Task to complete: Every line from the one containing "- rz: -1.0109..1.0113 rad" to the last line of the listing below should be given again exactly.

Information supplied:

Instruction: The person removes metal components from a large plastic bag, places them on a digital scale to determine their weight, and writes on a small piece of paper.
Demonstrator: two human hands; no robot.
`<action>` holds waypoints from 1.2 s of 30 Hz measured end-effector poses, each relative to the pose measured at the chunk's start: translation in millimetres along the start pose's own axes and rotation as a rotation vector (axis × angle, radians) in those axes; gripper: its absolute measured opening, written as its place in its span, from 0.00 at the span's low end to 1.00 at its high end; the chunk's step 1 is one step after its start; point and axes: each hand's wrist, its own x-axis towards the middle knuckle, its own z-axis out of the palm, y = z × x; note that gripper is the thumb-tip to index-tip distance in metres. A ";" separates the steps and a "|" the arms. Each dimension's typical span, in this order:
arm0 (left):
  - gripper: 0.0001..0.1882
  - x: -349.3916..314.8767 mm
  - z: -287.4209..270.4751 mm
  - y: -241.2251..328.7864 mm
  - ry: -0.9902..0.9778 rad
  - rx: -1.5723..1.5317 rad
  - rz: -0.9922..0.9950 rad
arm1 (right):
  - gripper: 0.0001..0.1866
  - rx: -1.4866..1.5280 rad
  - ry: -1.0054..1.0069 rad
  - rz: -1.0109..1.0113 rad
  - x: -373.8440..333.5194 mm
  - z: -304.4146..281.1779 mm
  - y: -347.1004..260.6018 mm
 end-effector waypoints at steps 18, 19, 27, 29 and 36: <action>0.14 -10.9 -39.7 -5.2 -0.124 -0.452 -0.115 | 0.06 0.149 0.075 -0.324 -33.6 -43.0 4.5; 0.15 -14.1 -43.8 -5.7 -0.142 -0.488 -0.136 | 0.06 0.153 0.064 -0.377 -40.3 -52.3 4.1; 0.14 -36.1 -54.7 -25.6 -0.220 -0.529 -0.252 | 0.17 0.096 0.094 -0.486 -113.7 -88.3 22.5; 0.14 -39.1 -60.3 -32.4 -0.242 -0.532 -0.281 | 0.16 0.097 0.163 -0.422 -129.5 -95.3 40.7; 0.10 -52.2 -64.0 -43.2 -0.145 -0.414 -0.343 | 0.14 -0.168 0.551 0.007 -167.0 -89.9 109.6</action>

Reply to the exercise:
  - rz: -1.0109..1.0113 rad
  - x: -373.8440..333.5194 mm
  - z: -304.4146..281.1779 mm
  - y: -347.1004..260.6018 mm
 end-effector waypoints at steps 18, 19, 27, 29 and 36: <action>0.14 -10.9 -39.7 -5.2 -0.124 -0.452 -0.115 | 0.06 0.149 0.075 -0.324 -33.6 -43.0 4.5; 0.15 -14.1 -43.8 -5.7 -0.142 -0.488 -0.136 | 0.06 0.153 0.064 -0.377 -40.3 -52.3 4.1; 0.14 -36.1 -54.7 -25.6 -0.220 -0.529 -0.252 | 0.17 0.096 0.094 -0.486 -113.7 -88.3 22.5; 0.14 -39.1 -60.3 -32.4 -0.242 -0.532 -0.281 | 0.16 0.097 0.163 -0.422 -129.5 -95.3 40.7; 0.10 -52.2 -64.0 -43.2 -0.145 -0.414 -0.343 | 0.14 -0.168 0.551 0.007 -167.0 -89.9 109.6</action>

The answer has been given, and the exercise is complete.